It’s been a very long time since I’ve posted, but not because I haven’t been writing. After a break for a couple of months I began to write every day. I started with One Month’s 30 Day Writing Challenge. Then I signed up for 750 Words. It’s simple. Write 750 words every day. Most of this writing has been stream of consciousness blathering and daily diary exercises. However, a few of the One Month assignments allowed me to write some fiction. The following started with an assignment to look into a book and use the first sentence I read. The opening line in this piece is from To Kill a Mockingbird. The rest is pure fiction with little basis in reality. It’s a bit of a risk to share my writing, but I want to share it and see what people think. Be gentle and enjoy! Thank you.
Our father turned around and looked up. The baseball hit him right in the forehead, knocking his glasses off his head. He grunted slightly and sat perfectly down on his ass in the freshly-mowed grass. The silence was frighteningly loud. It was cartoonish, comical and a little bit scary.
Our dad hated the next door neighbors, so we followed suit out of respect for dad and hated the kids, too. My father had unilaterally appointed himself head of the neighborhood watch and didn’t like the way they let their grass grow a little too long. Their house needed paint and there was moss on the roof. They yelled outside a lot and honked the horn while waiting in the driveway. Rules were made to be followed and, in my father’s highly opinionated opinion, these folks were grossly negligent
My father was at war with these particular neighbors, a cold war to be sure, but a war. His angry stare and barely perceptible flinch at any sign of noise or motion from their side of the fence was a dead giveaway. It was more than a stare. It was a nuclear grade glare, a battle grimace, a napalm frown and an icy burn all frosted with a nasty meringue of Catholic disapproval.
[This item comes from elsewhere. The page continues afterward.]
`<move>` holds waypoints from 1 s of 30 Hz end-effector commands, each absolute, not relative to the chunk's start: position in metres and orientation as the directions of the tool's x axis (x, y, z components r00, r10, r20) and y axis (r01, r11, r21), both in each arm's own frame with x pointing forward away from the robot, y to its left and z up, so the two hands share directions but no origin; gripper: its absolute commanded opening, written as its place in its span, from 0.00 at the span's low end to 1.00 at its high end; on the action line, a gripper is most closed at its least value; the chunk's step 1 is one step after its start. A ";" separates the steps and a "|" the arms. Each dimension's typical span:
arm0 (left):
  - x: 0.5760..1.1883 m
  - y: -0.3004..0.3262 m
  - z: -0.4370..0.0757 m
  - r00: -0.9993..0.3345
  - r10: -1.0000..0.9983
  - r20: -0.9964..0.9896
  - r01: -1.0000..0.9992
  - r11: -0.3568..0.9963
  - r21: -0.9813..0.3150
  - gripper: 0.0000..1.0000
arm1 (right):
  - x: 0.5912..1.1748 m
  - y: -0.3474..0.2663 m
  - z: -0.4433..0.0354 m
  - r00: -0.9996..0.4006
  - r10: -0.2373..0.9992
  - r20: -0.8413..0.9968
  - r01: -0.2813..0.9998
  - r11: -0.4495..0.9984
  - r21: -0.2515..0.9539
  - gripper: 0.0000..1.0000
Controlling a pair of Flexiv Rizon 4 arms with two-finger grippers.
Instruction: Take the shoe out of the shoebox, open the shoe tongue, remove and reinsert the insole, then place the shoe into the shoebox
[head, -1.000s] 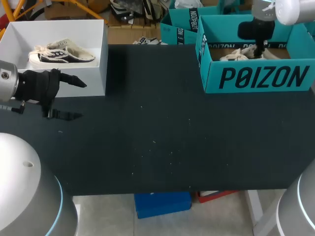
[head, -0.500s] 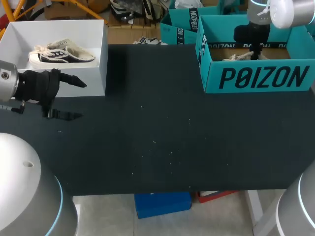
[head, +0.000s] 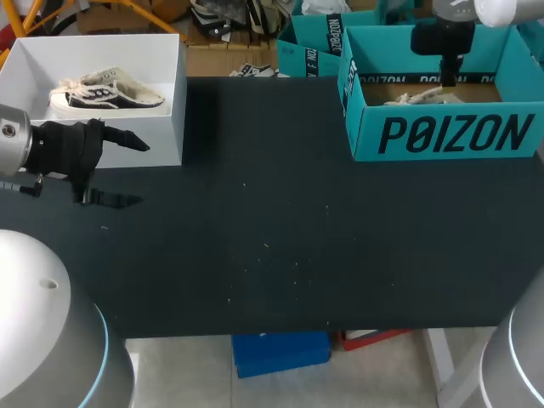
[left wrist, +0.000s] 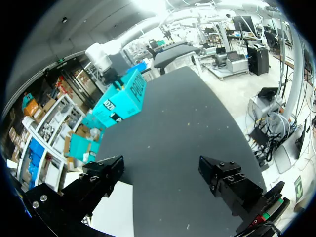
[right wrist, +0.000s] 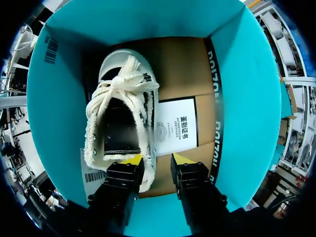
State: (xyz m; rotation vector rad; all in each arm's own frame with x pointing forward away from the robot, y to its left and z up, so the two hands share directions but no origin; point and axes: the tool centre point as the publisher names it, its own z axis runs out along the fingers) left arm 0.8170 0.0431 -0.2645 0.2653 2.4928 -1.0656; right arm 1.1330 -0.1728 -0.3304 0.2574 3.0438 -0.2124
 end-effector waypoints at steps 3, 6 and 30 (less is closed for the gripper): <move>0.815 0.043 -0.266 -0.893 0.010 -0.449 0.331 0.690 -0.644 1.00 | 1.109 -0.161 -0.275 -0.975 0.172 -0.144 0.191 0.973 -0.131 0.26; 0.815 0.043 -0.266 -0.893 0.010 -0.449 0.331 0.690 -0.644 1.00 | 1.096 -0.146 -0.255 -0.967 0.192 -0.170 0.211 0.972 -0.104 0.25; 0.815 0.043 -0.266 -0.893 0.010 -0.449 0.331 0.690 -0.644 1.00 | 0.925 -0.007 -0.259 -0.886 0.445 -0.130 0.458 0.884 -0.095 0.36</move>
It seemed highly unlikely he would ever act on this pent up volcano of seething rage. Nope. He nursed that anger like a baby. Whenever he was outside his posture and demeanor changed. He was on high alert, constantly assessing the clear and present danger, ready to strike. He was “get off my lawn” in its purest form.
This went on for years. He would rarely discuss his fury about the neighbors, but a few random comments and the omnipresent thousand yard glare made it abundantly clear. The people next door were to be feared, mistrusted and hated. My father thrived on his disapproval of anyone who was the slightest bit different. It wasn’t about race or gender. It was a silent moral crusade against anyone who broke rules or defied conventions. Rules were everything. The law was absolute.
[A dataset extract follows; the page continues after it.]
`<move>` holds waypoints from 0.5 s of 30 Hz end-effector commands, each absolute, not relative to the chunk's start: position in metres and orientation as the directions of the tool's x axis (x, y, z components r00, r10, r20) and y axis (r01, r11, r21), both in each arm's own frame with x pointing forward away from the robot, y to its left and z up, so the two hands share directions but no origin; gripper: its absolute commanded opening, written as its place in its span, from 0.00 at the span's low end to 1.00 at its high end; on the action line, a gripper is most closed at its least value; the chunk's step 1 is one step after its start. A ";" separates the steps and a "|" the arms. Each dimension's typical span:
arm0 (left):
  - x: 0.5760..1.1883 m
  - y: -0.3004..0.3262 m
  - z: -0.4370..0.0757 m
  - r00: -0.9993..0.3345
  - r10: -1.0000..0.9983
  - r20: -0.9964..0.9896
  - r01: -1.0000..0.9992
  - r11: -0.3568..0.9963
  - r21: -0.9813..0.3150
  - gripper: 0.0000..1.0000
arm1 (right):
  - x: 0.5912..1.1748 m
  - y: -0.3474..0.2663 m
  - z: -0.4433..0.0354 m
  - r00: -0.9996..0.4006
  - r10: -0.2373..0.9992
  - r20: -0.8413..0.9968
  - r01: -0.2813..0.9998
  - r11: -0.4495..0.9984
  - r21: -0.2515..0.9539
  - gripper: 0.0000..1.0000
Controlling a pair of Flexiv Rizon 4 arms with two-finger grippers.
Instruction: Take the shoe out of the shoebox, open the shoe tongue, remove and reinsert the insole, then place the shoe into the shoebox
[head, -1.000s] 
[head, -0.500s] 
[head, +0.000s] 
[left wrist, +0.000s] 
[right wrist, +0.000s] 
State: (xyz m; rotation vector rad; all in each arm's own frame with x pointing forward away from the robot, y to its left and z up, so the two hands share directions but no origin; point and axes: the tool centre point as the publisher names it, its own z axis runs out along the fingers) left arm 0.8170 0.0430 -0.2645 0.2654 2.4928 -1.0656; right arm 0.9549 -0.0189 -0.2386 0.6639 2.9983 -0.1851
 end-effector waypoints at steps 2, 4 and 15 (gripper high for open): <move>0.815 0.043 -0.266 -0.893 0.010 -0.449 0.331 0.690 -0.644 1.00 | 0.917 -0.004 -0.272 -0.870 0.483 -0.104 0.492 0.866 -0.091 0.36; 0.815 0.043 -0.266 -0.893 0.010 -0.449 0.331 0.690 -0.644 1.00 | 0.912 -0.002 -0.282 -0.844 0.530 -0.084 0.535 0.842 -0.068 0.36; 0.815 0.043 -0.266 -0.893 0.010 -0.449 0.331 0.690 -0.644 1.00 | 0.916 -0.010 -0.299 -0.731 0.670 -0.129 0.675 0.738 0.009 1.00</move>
Also, my father hated children. One thing he hated more than children was loud, ill-behaved children. The neighbor kids epitomized the kind of kids he hated the most. Sassy, loud, crude and all fuck you in torn jeans and bad attitude.
And when the baseball hit, things changed. Not slow, barely perceptible change. It was instant, terrifying change.
The neighbor kids were dicking around, throwing the ball against the rotting cedar fence between the yards. Thwack. Thwack. Thwack. Each hit tensed my father further and further. A nail to the head. Thwack. Thwack. Thwack. Finally he yelled that they’d better knock it off.
A giggle and a snort from the other side of the fence.
Silence. Nobody moved.
Then a sneering fuck you followed by suppressed laughter.
Our father turned around and looked up. Bam!
My father rose from the grass, wiped his nose, grabbed the baseball and marched to the fence. With one swift kick he crushed two rotting cedar planks without a hitch in his step. He ducked down and walked into the adjoining yard. The kids looked up blubbering and scared.
I remember his glasses lying abandoned on the lawn.
He glared. Silence.
He looked at the ball, looked at the kids, looked at the house. He wound up and tossed the ball through a large bay window. The smash of the glass was an explosion years in the making. Nobody breathed. Silence.
“Explain that to your fucking parents you little shitbags.”
He walked back through the fence, walked into the kitchen and opened two beers with a smile.